Mar 02 2011

THE VISUAL MOCKUP

The first thing I’ll do when starting a new game is to scribble down notes and ideas. Maybe I’ll draw little diagrams of how stuff works, but in general it’s just about getting how the game works down on paper. I have dozens of little text files full of notes for projects I’ll probably never get round to.

The second thing I do is work a visual mockup – a fake screenshot – and design the interface.

Now, everything about a game is interface. In a platformer, foreground and background elements have to effectively communicate which is which. In Beacon, foregrounds were white and red and backgrounds were grey and purple. There were the large structures which used white, but that worked because their scale (and often parallax) implied distance. The character has to stand out. Everything has to be at a good scale, so I can present a few obstacles to the player at a time without them getting distracted by stuff miles away. The camera has to be close enough that there’s visual drama – if everything looks distant, it’ll feel distant.
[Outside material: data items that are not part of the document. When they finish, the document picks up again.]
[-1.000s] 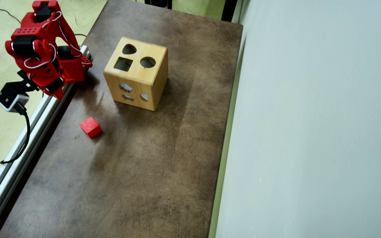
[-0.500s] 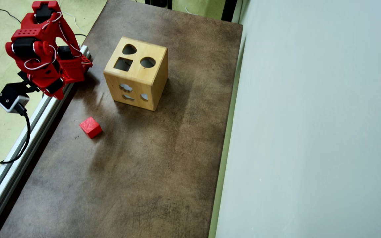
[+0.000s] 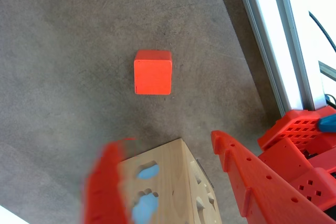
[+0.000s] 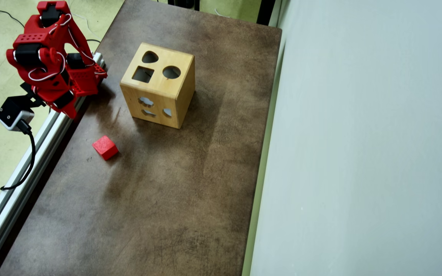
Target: Pick and place the red cube on the square hole
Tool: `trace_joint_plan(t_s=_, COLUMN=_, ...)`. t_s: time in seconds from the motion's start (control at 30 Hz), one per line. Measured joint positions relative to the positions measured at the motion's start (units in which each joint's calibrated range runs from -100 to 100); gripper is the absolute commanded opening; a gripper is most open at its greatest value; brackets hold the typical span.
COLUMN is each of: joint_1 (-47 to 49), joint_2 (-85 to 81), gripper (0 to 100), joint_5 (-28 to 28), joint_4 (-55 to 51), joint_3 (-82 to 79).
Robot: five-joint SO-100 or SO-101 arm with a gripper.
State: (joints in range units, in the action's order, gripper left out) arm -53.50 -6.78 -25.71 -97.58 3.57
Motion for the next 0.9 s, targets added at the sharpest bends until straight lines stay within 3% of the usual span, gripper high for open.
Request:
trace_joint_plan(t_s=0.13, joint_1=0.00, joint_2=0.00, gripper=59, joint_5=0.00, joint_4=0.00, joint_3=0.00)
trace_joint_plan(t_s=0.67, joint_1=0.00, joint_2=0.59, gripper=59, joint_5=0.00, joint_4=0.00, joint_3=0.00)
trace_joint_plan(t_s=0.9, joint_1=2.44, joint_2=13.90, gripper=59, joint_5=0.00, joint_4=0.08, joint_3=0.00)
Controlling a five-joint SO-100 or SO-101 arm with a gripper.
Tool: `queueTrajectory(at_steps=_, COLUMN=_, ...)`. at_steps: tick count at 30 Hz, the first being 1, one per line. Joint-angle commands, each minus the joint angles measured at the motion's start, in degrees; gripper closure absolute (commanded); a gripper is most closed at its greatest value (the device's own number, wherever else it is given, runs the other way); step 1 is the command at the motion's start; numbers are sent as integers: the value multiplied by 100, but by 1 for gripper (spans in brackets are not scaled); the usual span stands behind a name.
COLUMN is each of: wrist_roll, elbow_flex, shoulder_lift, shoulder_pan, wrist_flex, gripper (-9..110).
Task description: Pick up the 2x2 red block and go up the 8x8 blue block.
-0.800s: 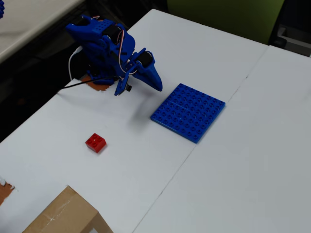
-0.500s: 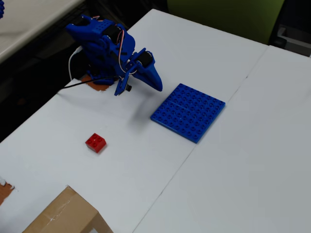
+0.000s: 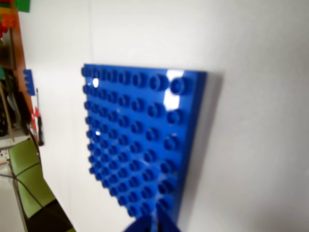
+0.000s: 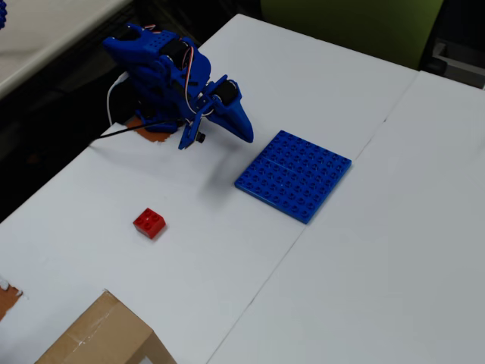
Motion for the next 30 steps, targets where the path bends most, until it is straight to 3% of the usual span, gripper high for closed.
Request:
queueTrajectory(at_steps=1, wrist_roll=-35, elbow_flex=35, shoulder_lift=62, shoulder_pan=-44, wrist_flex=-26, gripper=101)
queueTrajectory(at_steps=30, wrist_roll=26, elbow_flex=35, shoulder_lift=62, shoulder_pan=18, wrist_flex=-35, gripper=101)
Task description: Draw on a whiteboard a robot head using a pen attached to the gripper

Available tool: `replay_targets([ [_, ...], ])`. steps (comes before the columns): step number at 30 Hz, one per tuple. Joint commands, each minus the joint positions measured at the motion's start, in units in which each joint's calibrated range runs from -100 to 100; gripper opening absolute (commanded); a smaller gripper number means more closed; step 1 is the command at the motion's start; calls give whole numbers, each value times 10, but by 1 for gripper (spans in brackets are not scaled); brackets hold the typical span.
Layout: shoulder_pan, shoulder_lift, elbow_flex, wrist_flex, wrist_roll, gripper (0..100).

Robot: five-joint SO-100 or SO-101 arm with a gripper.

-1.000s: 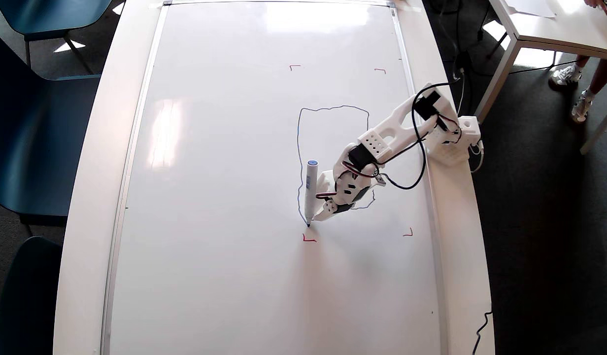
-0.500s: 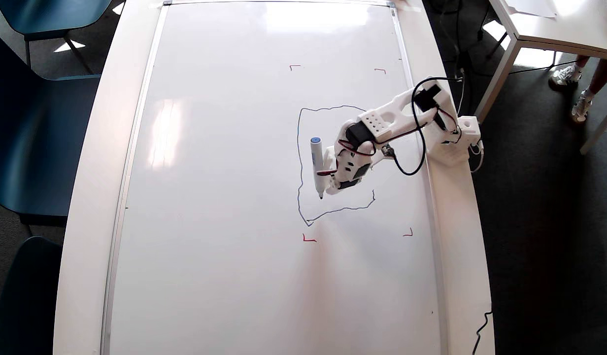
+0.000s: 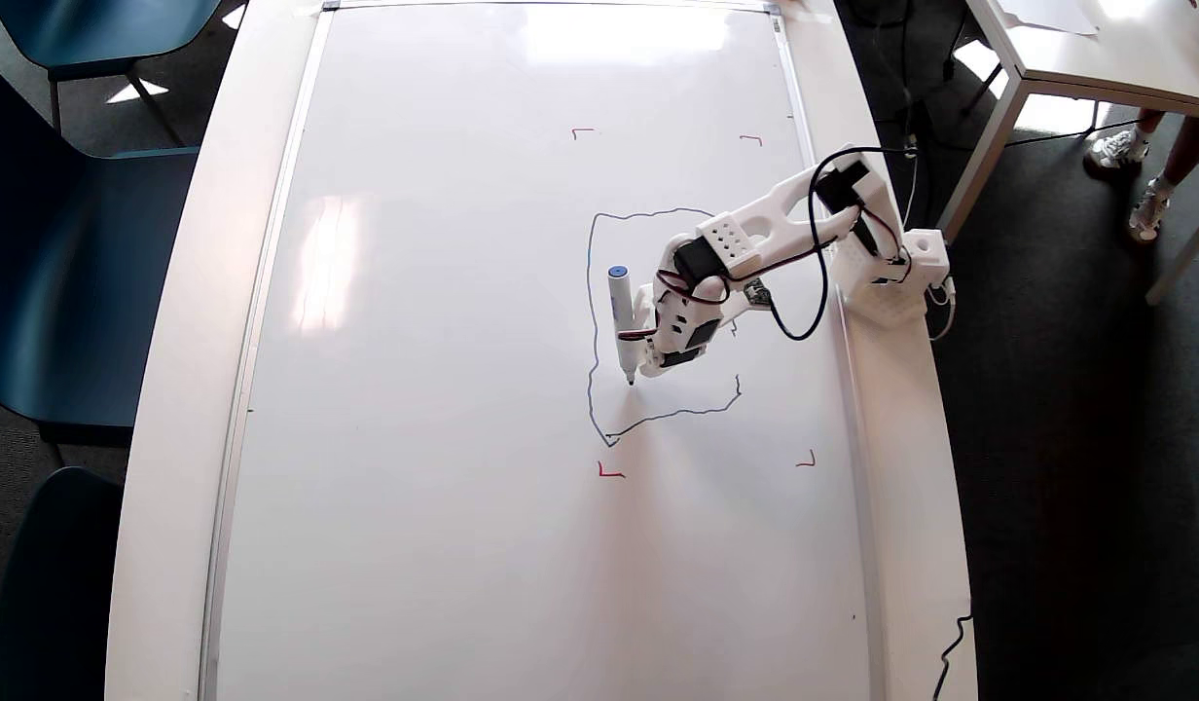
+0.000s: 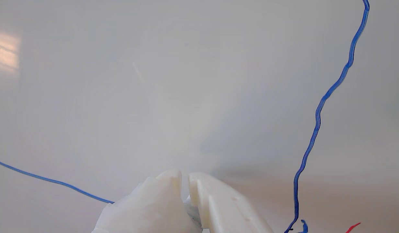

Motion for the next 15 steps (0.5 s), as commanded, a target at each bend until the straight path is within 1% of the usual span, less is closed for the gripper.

The user interface has to be minimal, clear and effective in peripheral vision. If I want to embed any UI-type information into the game world, I need to work that out. These are the issues I tackle with the visual mockup.

Here’s the concept I’m working on at the moment – click through for a full res version:

It’s a shmup with a twist. The main problems I wanted to attack with the visual mockup were:

  • Can I make it look good without spending long on visuals?
  • A lot of (non bullet hell) shmups look boring. Can I at least make it look like something’s happening?
  • What kind of scale do I want for the ships and the playing field?

The answer I’ve come up with is to zoom in much closer than the typical shmup, so you’ll be in constant close 1-on-1 (or 1-on-3) encounters with moderately dangerous enemies. I’m fairly happy with the look now, though it’ll be much more apparent what I’m doing with the cloud layers when you see it in motion. 🙂

The interface is duplicated for the sake of aesthetics (and making stuff really intrude on your peripheral vision, since it’s going to be quite an intense game).

The visual mockup is a throwaway thing, so it doesn’t have to be perfect if I find answers to the problems I’m working on. For example, the background in that shot looks crap because ultimately I cropped away 3/4 of the original – I wanted to zoom in on just the essential action.

Using Flash makes for a few compromises. The main ones are that I can’t fade stuff in and out and I’m severely fillrate limited. That’s why this is running at 3x pixel zoom with borders: the native res of the playspace in that shot above is a mere 157×164, which should let me overlay a bunch of effects and a lot of chaos without any slowdown. I don’t know how much I can really get away with so I’m starting small.